Disclaimer: This story is a work of erotic fiction. In real life, it is important to respect people’s sense of personal safety and consent.
The car sped down a highway that cut through the Mojave landscape, sending curls of road dust up behind it. It passed a faded sign and made a sharp, sudden turn at speed. The car jumped off the highway and onto a shallow dirt road that barely stood out from the desert foliage. The two women inside the car bounced.
    “Goddamnit, Rochelle!” Brandy had put her legs up on the dash and hadn’t been wearing her seatbelt, so now the tiny tomboy struggled to right herself. She glared at Rochelle – tall, dark, and professional-looking – who had strapped herself in behind the wheel. “The rental deposit is on my card!’
    “Yes, thank you.” Rochelle replied, self-satisfied and calm. She took a moment to think over what she just said. “It will be fine, I mean. It was merely a small bump. You should sit properly.”
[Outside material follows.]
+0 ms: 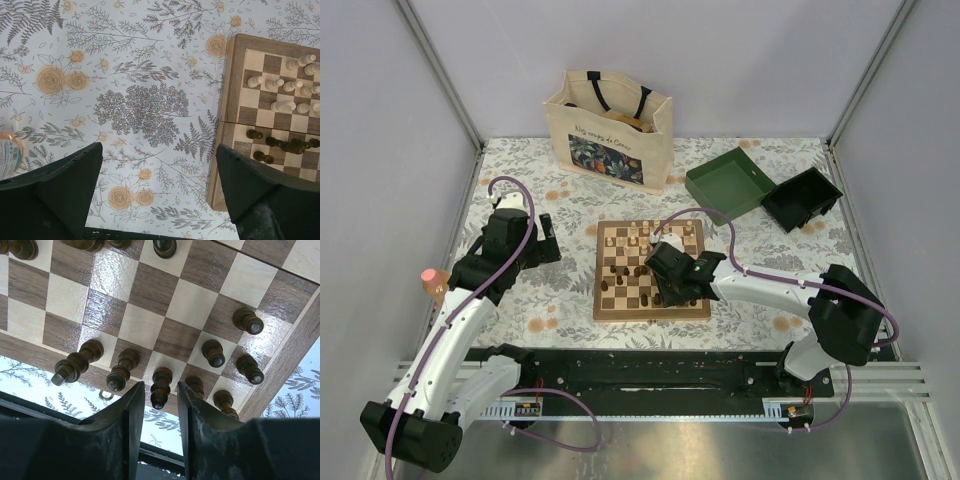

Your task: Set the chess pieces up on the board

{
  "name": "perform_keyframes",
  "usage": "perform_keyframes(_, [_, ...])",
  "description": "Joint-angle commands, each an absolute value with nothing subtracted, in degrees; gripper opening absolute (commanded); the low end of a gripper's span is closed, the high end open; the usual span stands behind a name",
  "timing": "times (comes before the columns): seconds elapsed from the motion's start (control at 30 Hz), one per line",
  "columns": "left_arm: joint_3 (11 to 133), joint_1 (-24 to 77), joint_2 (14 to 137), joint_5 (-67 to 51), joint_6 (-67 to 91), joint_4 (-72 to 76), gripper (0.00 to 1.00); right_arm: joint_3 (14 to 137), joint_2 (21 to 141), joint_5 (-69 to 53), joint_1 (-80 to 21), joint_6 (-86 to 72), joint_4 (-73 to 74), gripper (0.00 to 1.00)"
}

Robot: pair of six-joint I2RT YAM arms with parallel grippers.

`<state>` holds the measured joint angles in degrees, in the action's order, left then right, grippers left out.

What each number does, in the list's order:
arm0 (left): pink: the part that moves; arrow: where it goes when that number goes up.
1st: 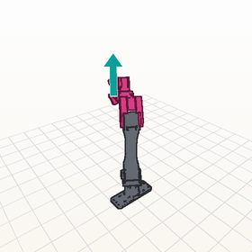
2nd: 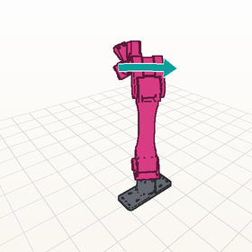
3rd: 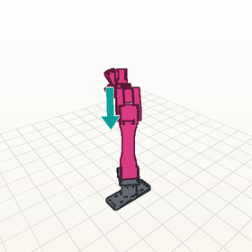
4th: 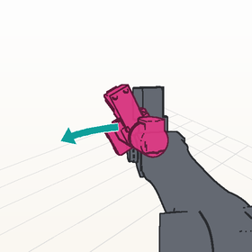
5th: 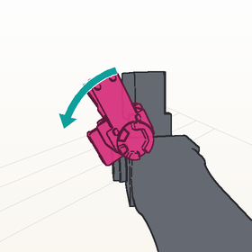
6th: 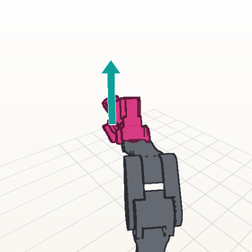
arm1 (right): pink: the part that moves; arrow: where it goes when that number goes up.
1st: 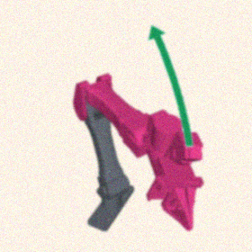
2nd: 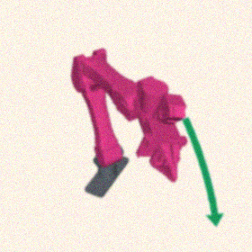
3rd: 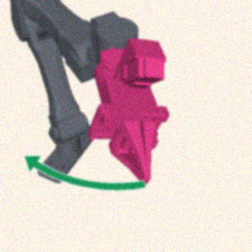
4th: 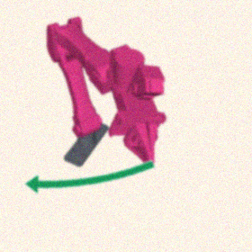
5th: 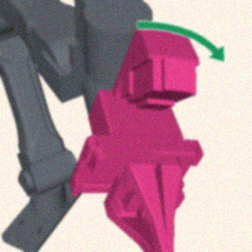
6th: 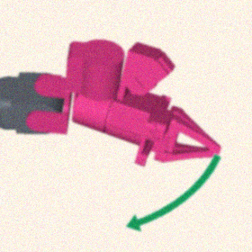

    “Yeah, yeah, ‘sit properly,’” Brandy mimicked Rochelle in response. She pulled her leg off the dash and straightened her body up, turning her attention to the scenery. As Brandy watched, weathered buildings and half-sacked sheds came into view. Brandy reached into the backseat and found a handycam. She filmed as the main street of a sand-blasted ghost town coalesced around them.
    Brandy turned the camera around to Rochelle. “Alright, Ms. Monae, tell the people where we’ve just arrived.”
    Rochelle didn’t acknowledge the camera. “This used to be the town of Basin Junction. It begun in 1884 as a depot where one would get off the railroad running from Dallas to Los Angeles and transfer to a stagecoach for all points Southwest. The hospitality industry took root with the introduction of a hotel and bathhouse in 1887 and expanded at a steady pace until peaking in 1894. The town began to die out in 1902, when new rail lines were introduced-“
    “Hospitality. Tell the people what you mean by hospitality.”
    “Lodging and bathing, obviously, and also bars, music halls, casinos, bordellos-“
    “That’s right! Bor-del-los!” Brandy scanned the passing buildings with her handycam. “Saddle up, everybody. This is the real wild, wild west.”
    “We’ve arrived.” Rochelle stopped the car outside of a three-story brick building with a collapsed façade and four-sides of poorly maintained chain-link fence. The two women got out and surveyed the scene. Neither looked particular suited for the desert. Brandy had on sneakers, leggings, and a jersey that hung from her pixie frame. At least she had a baseball cap over her shaven head. A head taller than Brandy, Rochelle looked she had come out for a job interview – dress shirt, pressed slacks, shined shoes, clean glasses, and immaculate locs hanging down to her neck. Her bolo tie and olive green, broad-shouldered overcoat added a touch of academic eccentricity.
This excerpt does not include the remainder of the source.